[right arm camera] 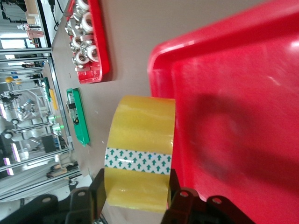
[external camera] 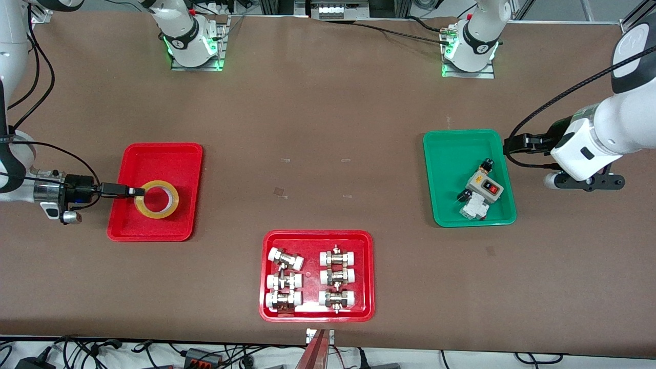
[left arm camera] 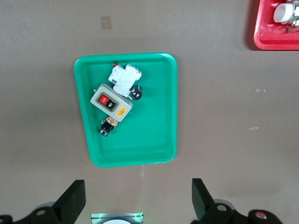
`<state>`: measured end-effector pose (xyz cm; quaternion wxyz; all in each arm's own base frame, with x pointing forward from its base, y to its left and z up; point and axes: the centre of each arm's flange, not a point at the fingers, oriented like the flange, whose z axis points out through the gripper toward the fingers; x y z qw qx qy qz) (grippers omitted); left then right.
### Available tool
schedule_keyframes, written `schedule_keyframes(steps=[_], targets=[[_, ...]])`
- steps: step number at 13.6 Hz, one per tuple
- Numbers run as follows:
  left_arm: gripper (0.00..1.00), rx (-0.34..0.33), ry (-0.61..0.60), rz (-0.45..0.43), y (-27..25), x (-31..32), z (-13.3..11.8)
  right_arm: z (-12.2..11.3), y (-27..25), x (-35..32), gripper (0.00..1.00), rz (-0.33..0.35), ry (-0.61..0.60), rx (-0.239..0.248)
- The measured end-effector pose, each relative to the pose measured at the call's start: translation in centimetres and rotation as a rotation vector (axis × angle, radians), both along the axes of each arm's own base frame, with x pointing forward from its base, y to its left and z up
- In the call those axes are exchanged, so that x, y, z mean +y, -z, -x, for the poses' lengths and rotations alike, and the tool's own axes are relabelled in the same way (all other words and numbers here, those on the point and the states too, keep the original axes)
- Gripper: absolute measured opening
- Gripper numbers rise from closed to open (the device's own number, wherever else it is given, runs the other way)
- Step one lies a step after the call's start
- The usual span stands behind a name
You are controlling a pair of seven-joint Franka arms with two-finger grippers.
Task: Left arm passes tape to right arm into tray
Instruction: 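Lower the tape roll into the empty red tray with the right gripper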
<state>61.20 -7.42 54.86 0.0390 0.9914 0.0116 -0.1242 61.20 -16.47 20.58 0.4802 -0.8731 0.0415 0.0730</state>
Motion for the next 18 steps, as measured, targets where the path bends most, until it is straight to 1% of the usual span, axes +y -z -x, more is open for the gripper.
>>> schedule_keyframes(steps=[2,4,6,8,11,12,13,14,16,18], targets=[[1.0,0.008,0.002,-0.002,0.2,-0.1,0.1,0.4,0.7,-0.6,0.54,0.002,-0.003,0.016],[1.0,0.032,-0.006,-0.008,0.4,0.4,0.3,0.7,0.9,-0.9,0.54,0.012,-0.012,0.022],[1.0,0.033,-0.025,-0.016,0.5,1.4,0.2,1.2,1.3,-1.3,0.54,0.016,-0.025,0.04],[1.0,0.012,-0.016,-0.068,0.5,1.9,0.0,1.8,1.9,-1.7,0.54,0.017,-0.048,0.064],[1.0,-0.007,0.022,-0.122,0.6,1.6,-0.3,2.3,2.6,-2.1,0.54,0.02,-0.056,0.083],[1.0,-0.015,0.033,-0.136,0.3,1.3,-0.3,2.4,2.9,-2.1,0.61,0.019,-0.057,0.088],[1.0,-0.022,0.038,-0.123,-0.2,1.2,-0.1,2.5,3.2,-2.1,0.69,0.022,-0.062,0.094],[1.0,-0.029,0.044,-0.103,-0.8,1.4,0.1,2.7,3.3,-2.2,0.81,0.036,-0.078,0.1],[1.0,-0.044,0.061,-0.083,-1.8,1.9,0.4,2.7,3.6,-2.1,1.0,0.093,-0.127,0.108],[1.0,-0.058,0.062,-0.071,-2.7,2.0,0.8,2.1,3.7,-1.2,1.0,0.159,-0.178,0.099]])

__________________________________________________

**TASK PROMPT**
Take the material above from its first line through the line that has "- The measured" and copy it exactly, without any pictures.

**RESPONSE AREA**
[right arm camera] 
[external camera] 
[left arm camera] 
`<state>`: measured end-effector pose (xyz cm; quaternion wxyz; all in each arm's own base frame, with x pointing forward from its base, y to its left and z up; point and axes: the centre of each arm's flange, not a point at the fingers, oriented like the flange, whose z axis points out through the gripper toward the fingers; x y z qw qx qy qz) (grippers omitted); left then right.
### Available tool
schedule_keyframes, written `schedule_keyframes(steps=[_], targets=[[_, ...]])`
- steps: step number at 13.6 Hz, one per tuple
- Numbers run as follows:
  left_arm: gripper (0.00..1.00), rx (-0.34..0.33), ry (-0.61..0.60), rz (-0.45..0.43), y (-27..25), x (-31..32), z (-13.3..11.8)
  right_arm: z (-12.2..11.3), y (-27..25), x (-35..32), gripper (0.00..1.00), rz (-0.33..0.35), ry (-0.61..0.60), rx (-0.239..0.248)
- The measured end-effector pose, each relative to the pose measured at the call's start: translation in centimetres and rotation as a rotation vector (axis × angle, radians), both along the axes of each arm's own base frame, with x pointing forward from its base, y to its left and z up

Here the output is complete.